Government launches long-awaited online harms legislation

The UK government will today launch its highly anticipated online harms legislation to protect internet users.

It’s been reported that social media companies could be fined up to £18 million for failing to protect users as part of the new rules.

Oliver Dowden, secretary of state for digital, culture, media and sport, said that the long-awaited legislation will say that platforms have a responsibility to “protect users from a range of harms, from terrorism to self-harm content.”

The new regulations will give Ofcom, which was appointed online harms regulator earlier this year, “tough new enforcement powers.”

The legislation, which will be set out in the House of Commons later this afternoon, will say that tech firms have a legal duty of care to users.

“We’re really pleased to take on this new role, which will build on our experience as a media regulator,” said Melanie Dawes, Ofcom chief executive. “Being online brings huge benefits, but four in five people have concerns about it.

“That shows the need for sensible, balanced rules that protect users from serious harm, but also recognise the great things about online, including free expression.
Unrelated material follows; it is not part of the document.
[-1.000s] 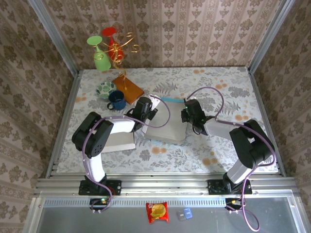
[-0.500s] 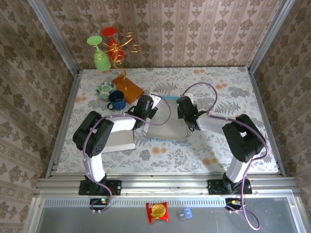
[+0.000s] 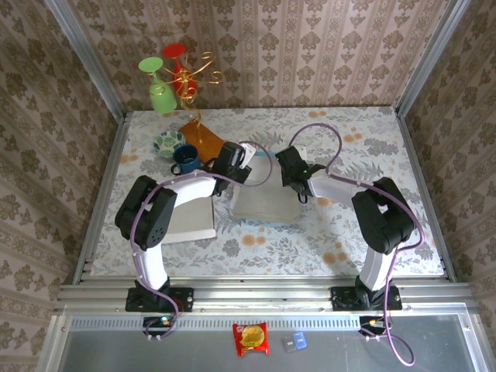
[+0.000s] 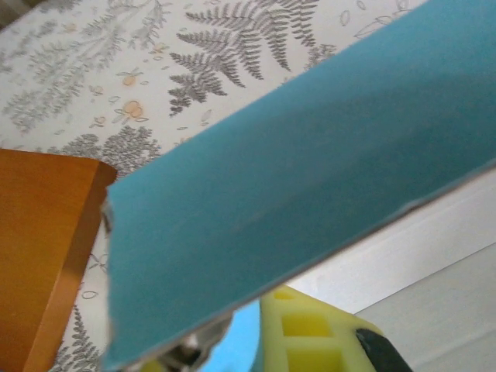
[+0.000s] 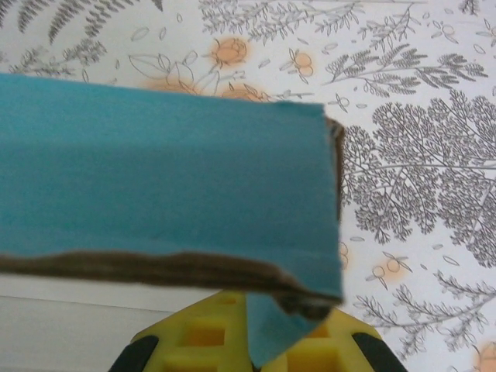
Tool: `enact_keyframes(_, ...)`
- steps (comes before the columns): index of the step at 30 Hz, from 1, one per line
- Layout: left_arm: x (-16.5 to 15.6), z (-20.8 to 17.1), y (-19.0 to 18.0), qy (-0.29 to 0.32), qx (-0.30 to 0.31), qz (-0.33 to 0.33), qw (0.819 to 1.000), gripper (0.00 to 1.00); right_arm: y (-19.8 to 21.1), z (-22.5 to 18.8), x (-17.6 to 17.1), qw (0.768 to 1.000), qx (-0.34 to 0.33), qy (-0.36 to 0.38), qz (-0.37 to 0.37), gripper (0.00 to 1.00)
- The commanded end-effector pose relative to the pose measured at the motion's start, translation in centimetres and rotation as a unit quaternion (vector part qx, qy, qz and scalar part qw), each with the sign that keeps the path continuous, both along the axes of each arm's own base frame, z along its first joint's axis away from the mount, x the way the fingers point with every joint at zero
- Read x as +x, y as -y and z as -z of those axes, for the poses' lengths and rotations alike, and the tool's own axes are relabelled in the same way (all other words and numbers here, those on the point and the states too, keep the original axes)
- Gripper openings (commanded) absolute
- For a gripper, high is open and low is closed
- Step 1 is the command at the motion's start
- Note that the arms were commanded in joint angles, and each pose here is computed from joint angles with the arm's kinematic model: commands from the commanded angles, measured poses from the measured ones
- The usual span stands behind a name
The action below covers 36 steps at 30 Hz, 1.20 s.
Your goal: Fold the paper box
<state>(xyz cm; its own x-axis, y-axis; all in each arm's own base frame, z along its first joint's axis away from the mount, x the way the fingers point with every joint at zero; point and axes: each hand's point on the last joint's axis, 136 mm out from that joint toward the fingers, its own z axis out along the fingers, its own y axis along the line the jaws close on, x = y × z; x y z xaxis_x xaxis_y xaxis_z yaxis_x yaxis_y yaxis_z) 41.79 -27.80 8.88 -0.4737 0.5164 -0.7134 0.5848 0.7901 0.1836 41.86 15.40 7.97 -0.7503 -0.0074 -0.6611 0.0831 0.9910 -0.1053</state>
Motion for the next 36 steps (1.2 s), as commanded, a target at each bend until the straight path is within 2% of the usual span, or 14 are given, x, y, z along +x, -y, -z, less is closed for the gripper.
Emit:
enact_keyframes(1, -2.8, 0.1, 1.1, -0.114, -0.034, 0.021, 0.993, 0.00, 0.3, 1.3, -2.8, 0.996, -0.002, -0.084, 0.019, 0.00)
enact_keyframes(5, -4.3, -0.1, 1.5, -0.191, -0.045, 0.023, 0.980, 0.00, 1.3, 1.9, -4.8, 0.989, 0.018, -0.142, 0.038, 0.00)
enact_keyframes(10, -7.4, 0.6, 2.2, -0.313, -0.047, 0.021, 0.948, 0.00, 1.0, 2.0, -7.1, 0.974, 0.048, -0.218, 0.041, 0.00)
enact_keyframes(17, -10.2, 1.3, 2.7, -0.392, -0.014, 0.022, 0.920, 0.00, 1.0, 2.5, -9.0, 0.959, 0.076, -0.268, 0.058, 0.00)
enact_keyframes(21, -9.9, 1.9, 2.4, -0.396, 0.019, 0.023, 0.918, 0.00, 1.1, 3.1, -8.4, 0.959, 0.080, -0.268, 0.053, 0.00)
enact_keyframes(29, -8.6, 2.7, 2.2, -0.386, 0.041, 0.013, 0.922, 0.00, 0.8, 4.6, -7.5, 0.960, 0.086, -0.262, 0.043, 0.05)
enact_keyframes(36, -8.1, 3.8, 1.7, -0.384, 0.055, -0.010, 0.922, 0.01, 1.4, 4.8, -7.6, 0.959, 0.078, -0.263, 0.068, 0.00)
We’re gearing up for the task by acquiring new technology and data skills, and we’ll work with Parliament as it finalises the plans.”
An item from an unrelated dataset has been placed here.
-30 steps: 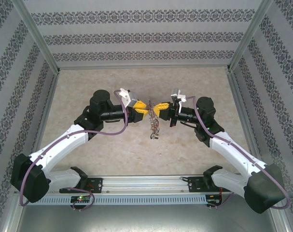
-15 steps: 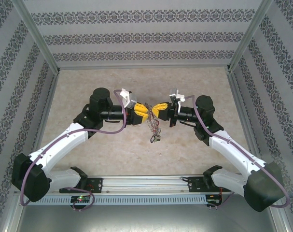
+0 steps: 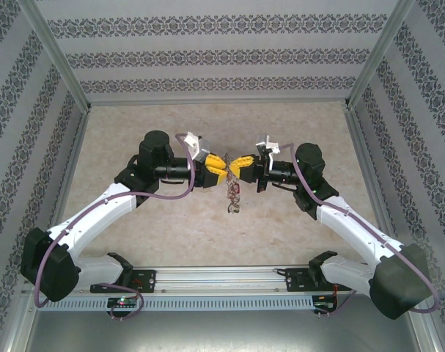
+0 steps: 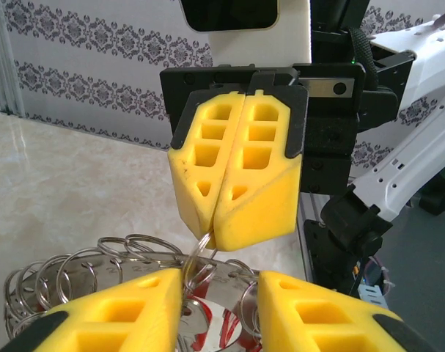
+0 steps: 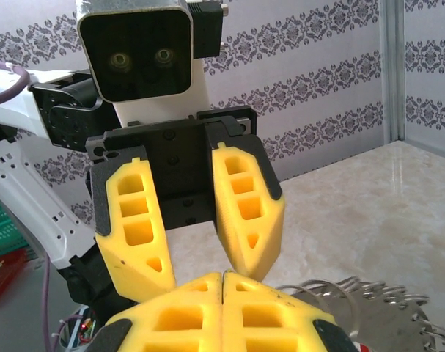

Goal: Put the keys on the keyring

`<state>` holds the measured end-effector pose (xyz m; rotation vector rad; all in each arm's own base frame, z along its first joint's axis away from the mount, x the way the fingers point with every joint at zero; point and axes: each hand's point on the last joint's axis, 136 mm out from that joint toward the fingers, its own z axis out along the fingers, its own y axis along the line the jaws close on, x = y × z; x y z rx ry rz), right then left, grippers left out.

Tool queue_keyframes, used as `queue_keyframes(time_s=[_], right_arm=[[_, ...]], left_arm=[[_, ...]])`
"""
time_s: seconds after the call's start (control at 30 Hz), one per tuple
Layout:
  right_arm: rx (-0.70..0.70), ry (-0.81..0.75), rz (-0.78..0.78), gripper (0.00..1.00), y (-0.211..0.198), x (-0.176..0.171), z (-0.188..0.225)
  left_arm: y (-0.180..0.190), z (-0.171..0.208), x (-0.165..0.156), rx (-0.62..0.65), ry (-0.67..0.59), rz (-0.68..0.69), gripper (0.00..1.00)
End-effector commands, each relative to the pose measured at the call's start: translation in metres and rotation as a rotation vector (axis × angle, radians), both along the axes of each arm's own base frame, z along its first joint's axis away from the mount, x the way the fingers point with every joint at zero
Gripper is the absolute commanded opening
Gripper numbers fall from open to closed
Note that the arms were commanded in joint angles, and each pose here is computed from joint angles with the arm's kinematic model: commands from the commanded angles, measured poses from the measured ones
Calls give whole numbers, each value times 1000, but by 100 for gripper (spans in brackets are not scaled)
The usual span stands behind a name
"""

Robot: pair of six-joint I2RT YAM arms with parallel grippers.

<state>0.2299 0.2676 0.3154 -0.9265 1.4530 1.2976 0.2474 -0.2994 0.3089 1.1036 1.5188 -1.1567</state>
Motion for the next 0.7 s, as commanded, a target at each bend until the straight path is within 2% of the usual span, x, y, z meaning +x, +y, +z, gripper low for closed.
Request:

Stephen Kelly, Chair of Tech Nation, comments on the government’s final decisions on new laws to make the UK a safer place to be online: “Given our leadership in the application of ethics and integrity in IT, it should be no surprise that the UK is moving decisively to tackle online harms, one of the biggest and most complex digital challenges of our time. Equally, it offers the UK the opportunity to lead a new category of tech, such as "safetech", building on our heritage of regtech and compliance, which already assure global markets and economies."